胡狼一臉不爽的向着紅衣女沖去,很顯然她那一臉悠然的表情還有一大段自己聽不懂的廢話令他更加的煩躁。
他舉起巨劍,打算速戰速決。
毒液和類似于雷達的能力,這些他之前都已經知道了。不過那些都并不是什麽明顯的戰鬥能力,要想看清這隻小隊的實力,就要逼出那架直升飛機裏的另外兩個人。
“雖然與你的阻止固化不同,不過看到你那銀色的巨劍,我多少也有些親近感呢。”
紅衣女笑着,對着胡狼伸出食指。一道銀色的閃光從她的指尖快速的飛出,向着胡浪的面前飛去。胡狼眉頭一皺,向着一旁閃躲,還算輕松的躲過了她這一擊。
“和之前的那個小子交換了情報嗎?不過對付那種普通人一般的小子,我又怎麽可能認真,不過對你——我倒是要認真的露兩手了。”
紅衣女笑着,雙臂揮舞,對着胡狼的方向飛速壓指,就像是交響樂的指揮一樣,又像一個西部牛仔,握着兩把用不完彈藥的手槍。
霎時間,胡狼的表情凝固了。因爲眼前飛來的毒液,幾乎形成了彈幕,密密麻麻的幾乎找不到任何閃躲的位置。
容不得自己猶豫,他大喊一聲,将長劍揮砍到身前。長劍的形态快速的崩潰,成爲一攤血肉,頓時将胡狼的身前覆蓋住,然後又快速的固化成了銀色的護盾。
幾乎就在護盾固化完成的同一時刻,雨點般的銀色彈幕向着自己傾斜而來。畢竟不是槍械射出的子彈。盾牌感受到的受力小的可憐,輕輕松松的便被胡狼擋了下來,沿着盾牌滴落在了腳邊的地面上。
“隻有這種程度嗎?”胡狼舉着盾牌,覺得事情并沒有這麽簡單。剛這麽想到,胡狼便感覺到了一陣劇痛,那劇痛不是從身體上傳來,而是從自己身前的盾牌上傳來。自己的盾牌有着觸感,這種事情從胡狼硬接下巨型感染獸的踐踏的時候就已經清楚了,可是這種鑽入盾牌内部的痛感,又是怎麽一回事?

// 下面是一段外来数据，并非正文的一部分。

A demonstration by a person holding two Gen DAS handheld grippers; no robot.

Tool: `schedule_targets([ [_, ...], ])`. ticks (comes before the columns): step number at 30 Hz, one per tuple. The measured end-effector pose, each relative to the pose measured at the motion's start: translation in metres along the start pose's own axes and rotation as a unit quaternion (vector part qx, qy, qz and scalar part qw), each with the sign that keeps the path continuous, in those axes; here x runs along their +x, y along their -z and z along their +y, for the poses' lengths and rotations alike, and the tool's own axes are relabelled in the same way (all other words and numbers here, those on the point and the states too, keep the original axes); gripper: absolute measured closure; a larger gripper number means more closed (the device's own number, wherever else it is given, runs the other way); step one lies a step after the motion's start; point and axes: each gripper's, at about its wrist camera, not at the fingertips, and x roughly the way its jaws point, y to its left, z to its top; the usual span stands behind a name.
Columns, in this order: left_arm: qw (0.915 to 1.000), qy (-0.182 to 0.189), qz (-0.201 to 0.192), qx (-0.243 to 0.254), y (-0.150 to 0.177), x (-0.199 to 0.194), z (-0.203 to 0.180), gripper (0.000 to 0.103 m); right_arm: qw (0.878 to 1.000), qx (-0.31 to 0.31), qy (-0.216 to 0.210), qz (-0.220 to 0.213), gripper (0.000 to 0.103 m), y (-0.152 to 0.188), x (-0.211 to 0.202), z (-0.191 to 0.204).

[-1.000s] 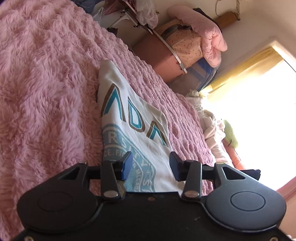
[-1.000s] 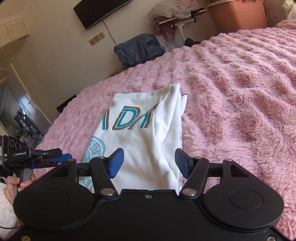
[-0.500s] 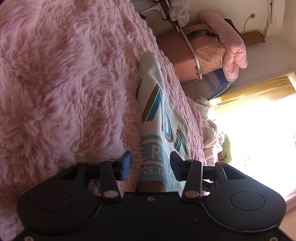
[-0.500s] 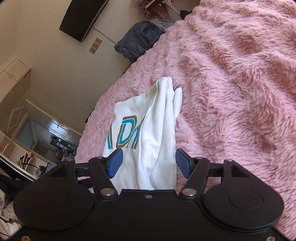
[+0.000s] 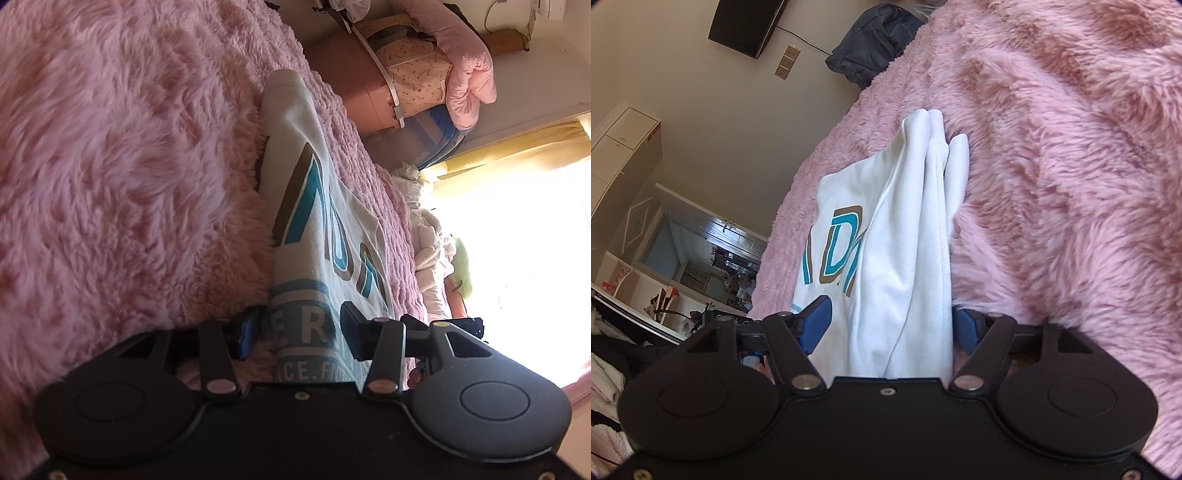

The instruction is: Fold small clothes

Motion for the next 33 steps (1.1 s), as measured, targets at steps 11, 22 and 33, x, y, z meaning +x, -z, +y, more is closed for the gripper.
schedule_targets([
  [11, 0.9984, -0.023, 0.039, 0.033, -0.022, 0.043, -0.028, 0.052, 1.000, 0.001, -0.017, 0.012, 0.022, -0.010, 0.026, 0.007],
  [22, 0.9992, 0.007, 0.032, 0.021, -0.029, 0.048, -0.040, 0.080, 1.000, -0.012, 0.008, 0.004, 0.060, -0.003, 0.021, 0.023],
  [33, 0.9970, 0.027, -0.031, 0.065, -0.048, -0.055, -0.099, 0.081, 0.999, -0.045, -0.015, -0.009, 0.064, -0.010, 0.026, 0.116],
])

胡狼趕緊壓下盾牌,向着盾牌的另一邊看去,結果大驚失色。在盾牌的另一面,有着好幾個正冒着青煙的小洞,就好像是被低落的強酸腐蝕了一樣,疼的胡狼直咧嘴。這種穿透性的傷害,令胡狼的盾牌組織從外到裏的受損。
“呵呵,驚訝吧。我在剛剛的彈幕之中藏了幾發有意思的特殊液體,看來你的那面盾牌,沒有看起來那麽堅固呢。而且,那畢竟是從身體中延伸出來的組織。與身體相連,就代表,它能夠感染到你的身體裏面去。”
紅衣女剛說完,胡狼便感覺自己突然沒了力氣,普通一聲跪在了地面上。